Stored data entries
[Start of Attachment]
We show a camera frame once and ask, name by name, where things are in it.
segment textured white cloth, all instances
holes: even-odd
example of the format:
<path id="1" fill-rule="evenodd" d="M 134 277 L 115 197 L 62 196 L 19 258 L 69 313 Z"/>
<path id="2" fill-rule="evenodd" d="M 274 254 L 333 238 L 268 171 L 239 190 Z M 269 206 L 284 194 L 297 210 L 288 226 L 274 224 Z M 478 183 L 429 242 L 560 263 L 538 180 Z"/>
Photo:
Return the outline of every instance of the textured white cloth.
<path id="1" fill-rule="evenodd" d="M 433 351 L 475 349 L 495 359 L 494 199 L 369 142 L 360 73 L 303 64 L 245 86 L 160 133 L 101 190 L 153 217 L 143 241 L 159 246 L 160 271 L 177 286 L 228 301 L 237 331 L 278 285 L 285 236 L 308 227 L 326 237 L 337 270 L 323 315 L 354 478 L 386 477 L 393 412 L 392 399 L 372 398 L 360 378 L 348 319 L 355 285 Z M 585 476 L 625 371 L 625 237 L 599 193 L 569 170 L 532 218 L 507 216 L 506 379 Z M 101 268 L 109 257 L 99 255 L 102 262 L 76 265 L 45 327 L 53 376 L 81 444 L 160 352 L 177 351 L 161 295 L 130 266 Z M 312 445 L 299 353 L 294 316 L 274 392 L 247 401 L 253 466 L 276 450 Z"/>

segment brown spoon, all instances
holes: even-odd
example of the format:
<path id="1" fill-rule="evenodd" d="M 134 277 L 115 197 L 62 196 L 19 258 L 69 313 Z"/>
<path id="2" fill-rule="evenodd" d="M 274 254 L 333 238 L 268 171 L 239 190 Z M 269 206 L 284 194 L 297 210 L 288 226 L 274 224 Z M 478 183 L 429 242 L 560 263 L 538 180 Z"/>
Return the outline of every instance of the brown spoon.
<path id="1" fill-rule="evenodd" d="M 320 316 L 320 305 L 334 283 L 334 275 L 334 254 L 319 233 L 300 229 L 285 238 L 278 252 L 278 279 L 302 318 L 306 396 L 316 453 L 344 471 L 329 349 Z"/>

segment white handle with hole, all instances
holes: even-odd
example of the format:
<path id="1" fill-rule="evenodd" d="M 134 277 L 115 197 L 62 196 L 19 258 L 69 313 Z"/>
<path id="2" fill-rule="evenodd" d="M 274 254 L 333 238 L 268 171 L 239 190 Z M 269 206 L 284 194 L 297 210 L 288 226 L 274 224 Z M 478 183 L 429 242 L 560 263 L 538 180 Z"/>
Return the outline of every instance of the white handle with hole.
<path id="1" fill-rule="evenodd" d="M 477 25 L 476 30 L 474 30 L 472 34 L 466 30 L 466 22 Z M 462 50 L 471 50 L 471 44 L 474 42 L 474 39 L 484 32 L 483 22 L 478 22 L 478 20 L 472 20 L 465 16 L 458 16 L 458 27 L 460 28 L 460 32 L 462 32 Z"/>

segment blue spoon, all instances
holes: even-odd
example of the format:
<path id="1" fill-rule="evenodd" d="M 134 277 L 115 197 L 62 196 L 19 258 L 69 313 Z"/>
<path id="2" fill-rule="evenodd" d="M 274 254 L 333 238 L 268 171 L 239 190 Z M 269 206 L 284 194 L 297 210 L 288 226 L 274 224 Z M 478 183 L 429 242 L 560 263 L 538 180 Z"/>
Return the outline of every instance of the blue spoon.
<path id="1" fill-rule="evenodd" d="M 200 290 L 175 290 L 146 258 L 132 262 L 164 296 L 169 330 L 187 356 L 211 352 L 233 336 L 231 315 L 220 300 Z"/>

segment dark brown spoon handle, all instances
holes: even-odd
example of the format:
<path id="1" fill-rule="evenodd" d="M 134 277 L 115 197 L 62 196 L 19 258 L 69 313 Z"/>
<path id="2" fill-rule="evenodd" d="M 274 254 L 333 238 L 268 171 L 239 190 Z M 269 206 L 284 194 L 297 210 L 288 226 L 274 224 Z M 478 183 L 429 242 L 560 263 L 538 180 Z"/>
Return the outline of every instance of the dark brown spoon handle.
[End of Attachment]
§ Task description:
Retype each entry exactly.

§ Answer:
We show a camera frame once and ask, name by name, where things are in it.
segment textured white cloth, all instances
holes: even-odd
example of the format:
<path id="1" fill-rule="evenodd" d="M 134 277 L 115 197 L 62 196 L 19 258 L 69 313 Z"/>
<path id="2" fill-rule="evenodd" d="M 274 254 L 333 238 L 268 171 L 239 190 Z M 269 206 L 284 194 L 297 210 L 288 226 L 274 224 Z M 478 183 L 429 242 L 560 263 L 538 180 Z"/>
Photo:
Return the outline of every instance of the textured white cloth.
<path id="1" fill-rule="evenodd" d="M 433 351 L 475 349 L 495 359 L 494 199 L 369 142 L 360 73 L 303 64 L 245 86 L 160 133 L 101 190 L 153 217 L 143 241 L 159 246 L 160 271 L 177 286 L 228 301 L 237 331 L 278 285 L 285 236 L 308 227 L 326 237 L 337 270 L 323 315 L 354 478 L 386 477 L 393 412 L 392 399 L 372 398 L 360 378 L 348 319 L 355 285 Z M 585 476 L 625 371 L 625 237 L 599 193 L 569 170 L 532 218 L 507 216 L 506 379 Z M 101 268 L 109 257 L 99 255 L 102 262 L 76 265 L 45 327 L 53 376 L 81 444 L 160 352 L 177 351 L 161 295 L 130 266 Z M 312 445 L 299 353 L 294 316 L 274 392 L 247 401 L 253 466 L 276 450 Z"/>

segment brown spoon, all instances
holes: even-odd
example of the format:
<path id="1" fill-rule="evenodd" d="M 134 277 L 115 197 L 62 196 L 19 258 L 69 313 Z"/>
<path id="2" fill-rule="evenodd" d="M 274 254 L 333 238 L 268 171 L 239 190 Z M 269 206 L 284 194 L 297 210 L 288 226 L 274 224 Z M 478 183 L 429 242 L 560 263 L 538 180 Z"/>
Return the outline of every instance of the brown spoon.
<path id="1" fill-rule="evenodd" d="M 320 316 L 320 305 L 334 283 L 334 275 L 334 254 L 319 233 L 300 229 L 285 238 L 278 252 L 278 279 L 302 318 L 306 396 L 316 453 L 344 471 L 329 349 Z"/>

segment white handle with hole, all instances
holes: even-odd
example of the format:
<path id="1" fill-rule="evenodd" d="M 134 277 L 115 197 L 62 196 L 19 258 L 69 313 Z"/>
<path id="2" fill-rule="evenodd" d="M 274 254 L 333 238 L 268 171 L 239 190 Z M 269 206 L 284 194 L 297 210 L 288 226 L 274 224 Z M 478 183 L 429 242 L 560 263 L 538 180 Z"/>
Return the outline of every instance of the white handle with hole.
<path id="1" fill-rule="evenodd" d="M 477 25 L 476 30 L 474 30 L 472 34 L 466 30 L 466 22 Z M 462 50 L 471 50 L 471 44 L 474 42 L 474 39 L 484 32 L 483 22 L 478 22 L 478 20 L 472 20 L 465 16 L 458 16 L 458 27 L 460 28 L 460 32 L 462 32 Z"/>

segment blue spoon, all instances
holes: even-odd
example of the format:
<path id="1" fill-rule="evenodd" d="M 134 277 L 115 197 L 62 196 L 19 258 L 69 313 Z"/>
<path id="2" fill-rule="evenodd" d="M 274 254 L 333 238 L 268 171 L 239 190 Z M 269 206 L 284 194 L 297 210 L 288 226 L 274 224 Z M 478 183 L 429 242 L 560 263 L 538 180 Z"/>
Return the outline of every instance of the blue spoon.
<path id="1" fill-rule="evenodd" d="M 200 290 L 175 290 L 146 258 L 132 262 L 164 296 L 169 330 L 187 356 L 211 352 L 233 336 L 231 315 L 220 300 Z"/>

segment dark brown spoon handle, all instances
holes: even-odd
example of the format:
<path id="1" fill-rule="evenodd" d="M 134 277 L 115 197 L 62 196 L 19 258 L 69 313 Z"/>
<path id="2" fill-rule="evenodd" d="M 274 254 L 333 238 L 268 171 L 239 190 Z M 269 206 L 284 194 L 297 210 L 288 226 L 274 224 Z M 478 183 L 429 242 L 560 263 L 538 180 Z"/>
Return the outline of every instance of the dark brown spoon handle.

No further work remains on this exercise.